Reliability evaluation of electrical subsystem in wind turbine considering hygrothermal aging of power electronic devices

The rapid development of wind energy in the power sectors raises the question about the reliability of wind turbines for power system planning and operation. The electrical subsystem of wind turbines (ESWT), which is one of the most vulnerable parts of the wind turbine, is investigated in this paper. The hygrothermal aging of power electronic devices (PEDs) is modeled for the first time in the comprehensive reliability evaluation of ESWT, by using a novel stationary “circuit-like” approach. First, the failure mechanism of the hygrothermal aging, which includes the solder layer fatigue damage and the packaging material performance degradation, is explained.
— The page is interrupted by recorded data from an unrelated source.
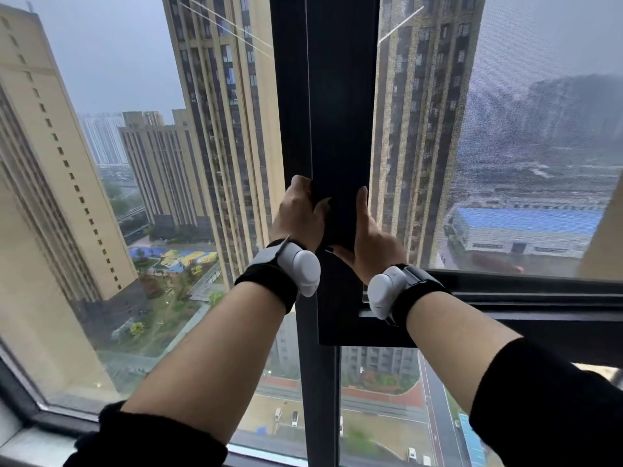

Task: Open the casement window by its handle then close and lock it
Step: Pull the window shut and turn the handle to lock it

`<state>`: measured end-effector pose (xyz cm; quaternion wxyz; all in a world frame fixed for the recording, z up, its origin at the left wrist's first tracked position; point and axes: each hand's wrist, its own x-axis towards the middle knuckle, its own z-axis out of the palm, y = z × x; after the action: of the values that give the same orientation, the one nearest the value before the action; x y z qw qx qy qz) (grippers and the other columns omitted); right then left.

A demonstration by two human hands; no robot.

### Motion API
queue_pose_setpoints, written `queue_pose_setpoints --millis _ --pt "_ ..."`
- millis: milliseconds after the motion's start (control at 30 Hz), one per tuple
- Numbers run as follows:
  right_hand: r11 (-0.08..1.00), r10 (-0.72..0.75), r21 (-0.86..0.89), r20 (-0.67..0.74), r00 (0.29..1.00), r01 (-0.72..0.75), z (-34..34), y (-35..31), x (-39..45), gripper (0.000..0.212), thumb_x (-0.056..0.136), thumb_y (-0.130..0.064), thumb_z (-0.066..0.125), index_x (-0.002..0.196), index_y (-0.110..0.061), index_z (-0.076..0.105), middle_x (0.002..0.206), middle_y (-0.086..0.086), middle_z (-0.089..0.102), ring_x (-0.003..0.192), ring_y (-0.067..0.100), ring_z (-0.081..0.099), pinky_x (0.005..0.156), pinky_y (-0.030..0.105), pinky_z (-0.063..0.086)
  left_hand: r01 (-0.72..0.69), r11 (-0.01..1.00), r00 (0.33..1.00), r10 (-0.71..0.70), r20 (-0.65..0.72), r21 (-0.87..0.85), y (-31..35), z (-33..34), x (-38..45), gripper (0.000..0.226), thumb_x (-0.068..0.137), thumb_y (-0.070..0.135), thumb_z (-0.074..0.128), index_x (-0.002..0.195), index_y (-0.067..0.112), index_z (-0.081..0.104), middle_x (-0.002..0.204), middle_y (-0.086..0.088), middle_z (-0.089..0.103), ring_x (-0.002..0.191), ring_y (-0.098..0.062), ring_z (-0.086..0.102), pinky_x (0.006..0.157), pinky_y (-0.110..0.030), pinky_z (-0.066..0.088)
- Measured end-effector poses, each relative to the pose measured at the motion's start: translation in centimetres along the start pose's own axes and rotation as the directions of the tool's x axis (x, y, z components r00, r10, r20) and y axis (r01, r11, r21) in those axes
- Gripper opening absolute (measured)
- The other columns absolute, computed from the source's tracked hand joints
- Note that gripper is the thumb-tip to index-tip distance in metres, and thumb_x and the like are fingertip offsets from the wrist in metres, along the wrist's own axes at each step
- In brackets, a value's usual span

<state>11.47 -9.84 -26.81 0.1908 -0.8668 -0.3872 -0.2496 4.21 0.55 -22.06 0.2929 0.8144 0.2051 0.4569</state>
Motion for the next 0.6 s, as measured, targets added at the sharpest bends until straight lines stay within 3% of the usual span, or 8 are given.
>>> queue_pose_setpoints --millis 133,300,600 --pt "1.0 -0.008 0.017 0.005 1.0 0.008 0.4 0.2 0.7 0.101 0.083 -0.057 0.051 0.143 -0.018 -0.021 0.12 0.009 0.058 0.077 0.027 0.067 0.058 0.028 0.041 -0.047 0.994 0.999 0.049 -0.02 0.097 -0.6 0.4 0.6 0.033 0.086 0.028 0.055 0.112 0.013 0.042 0.117 -0.005 0.051 0.102 -0.021 0.051 0.075 -0.034 0.04" --pt "0.999 0.008 0.038 0.003 1.0 -0.008 0.8 0.3 1.5 0.101 0.083 -0.056 0.052 0.143 -0.019 -0.021 0.125 0.009 0.056 0.08 0.028 0.067 0.062 0.03 0.045 -0.097 0.981 0.992 0.108 -0.058 0.168 -1.3 1.0 1.2 0.058 0.084 0.028 0.058 0.134 0.012 0.032 0.139 -0.01 0.032 0.128 -0.027 0.03 0.109 -0.04 0.027" --pt "1.0 -0.002 0.009 -0.045 0.999 0.003 2.2 0.8 2.9 0.101 0.081 -0.057 0.053 0.128 -0.024 -0.03 0.121 0.008 0.059 0.077 0.027 0.067 0.059 0.027 0.041 -0.12 0.985 0.993 0.119 0.017 0.121 -2.2 2.3 2.5 0.067 0.092 0.028 0.048 0.146 0.017 0.01 0.158 -0.003 0.002 0.145 -0.025 0.008 0.116 -0.039 0.012"
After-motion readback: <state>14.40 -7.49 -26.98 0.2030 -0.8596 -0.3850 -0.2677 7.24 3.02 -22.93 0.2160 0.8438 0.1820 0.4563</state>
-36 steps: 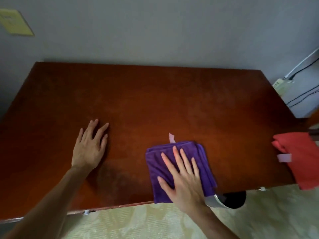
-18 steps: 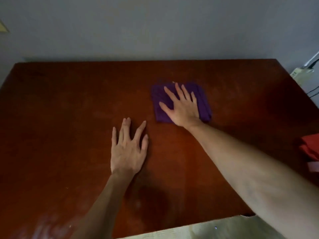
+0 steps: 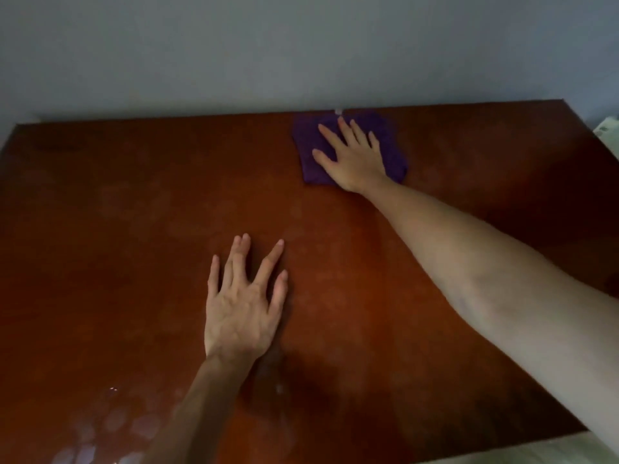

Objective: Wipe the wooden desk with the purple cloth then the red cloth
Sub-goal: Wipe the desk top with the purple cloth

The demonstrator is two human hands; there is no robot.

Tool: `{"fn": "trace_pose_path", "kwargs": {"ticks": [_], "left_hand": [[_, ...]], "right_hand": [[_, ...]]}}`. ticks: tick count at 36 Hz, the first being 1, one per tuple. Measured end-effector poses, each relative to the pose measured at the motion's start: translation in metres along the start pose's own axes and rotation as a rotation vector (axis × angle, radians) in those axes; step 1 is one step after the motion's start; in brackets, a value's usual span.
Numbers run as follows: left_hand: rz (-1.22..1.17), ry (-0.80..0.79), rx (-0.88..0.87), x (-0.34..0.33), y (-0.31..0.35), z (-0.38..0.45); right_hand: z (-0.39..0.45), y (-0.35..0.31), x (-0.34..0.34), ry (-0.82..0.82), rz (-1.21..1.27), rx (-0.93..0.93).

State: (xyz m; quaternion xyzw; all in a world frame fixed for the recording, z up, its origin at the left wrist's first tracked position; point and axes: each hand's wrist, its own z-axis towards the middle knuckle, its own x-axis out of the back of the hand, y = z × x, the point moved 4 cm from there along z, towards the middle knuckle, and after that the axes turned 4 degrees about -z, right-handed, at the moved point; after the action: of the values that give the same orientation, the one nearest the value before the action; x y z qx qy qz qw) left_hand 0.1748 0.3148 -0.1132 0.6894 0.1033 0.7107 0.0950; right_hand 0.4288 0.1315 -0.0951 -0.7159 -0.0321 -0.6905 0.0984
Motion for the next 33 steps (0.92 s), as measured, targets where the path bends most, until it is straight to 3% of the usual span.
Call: {"fn": "trace_pose_path", "kwargs": {"ticks": [5, 13, 16, 24, 33], "left_hand": [[-0.006, 0.002, 0.004, 0.004, 0.001, 0.001], [0.054, -0.044, 0.09, 0.005, 0.015, -0.005], [0.047, -0.048, 0.166, 0.005, 0.039, -0.008], [-0.075, 0.02, -0.024, -0.023, 0.165, 0.009], [-0.021, 0.036, -0.107, -0.056, 0.202, 0.053]], "right_hand": [[-0.096, 0.017, -0.005, 0.044, -0.009, 0.073], [-0.351, 0.092, -0.008, 0.123, 0.01, 0.13], [-0.384, 0.114, -0.01, 0.083, -0.01, 0.1], [-0.348, 0.132, -0.01, 0.134, 0.009, 0.075], [-0.143, 0.174, 0.008, 0.139, 0.029, -0.114]]}}
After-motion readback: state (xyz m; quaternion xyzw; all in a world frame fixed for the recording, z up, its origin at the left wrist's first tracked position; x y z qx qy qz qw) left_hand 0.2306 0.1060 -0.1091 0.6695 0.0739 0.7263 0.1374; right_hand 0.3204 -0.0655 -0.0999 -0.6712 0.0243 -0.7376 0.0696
Then, a moisture diffusion resistance concept and a hygrothermal equivalent circuit are proposed to quantitate the hygrothermal aging behavior. A conditional probability function is developed to calculate the time-varying failure rate of PEDs. At last, the stochastic renewal process is simulated to evaluate the reliability for ESWT through the sequential Monte Carlo simulation, in which failure, repair, and replacement states of devices are all included. The effectiveness of our proposed reliability evaluation method is verified on an ESWT in a 2 MW wind turbine using time series data collected from a wind farm in China.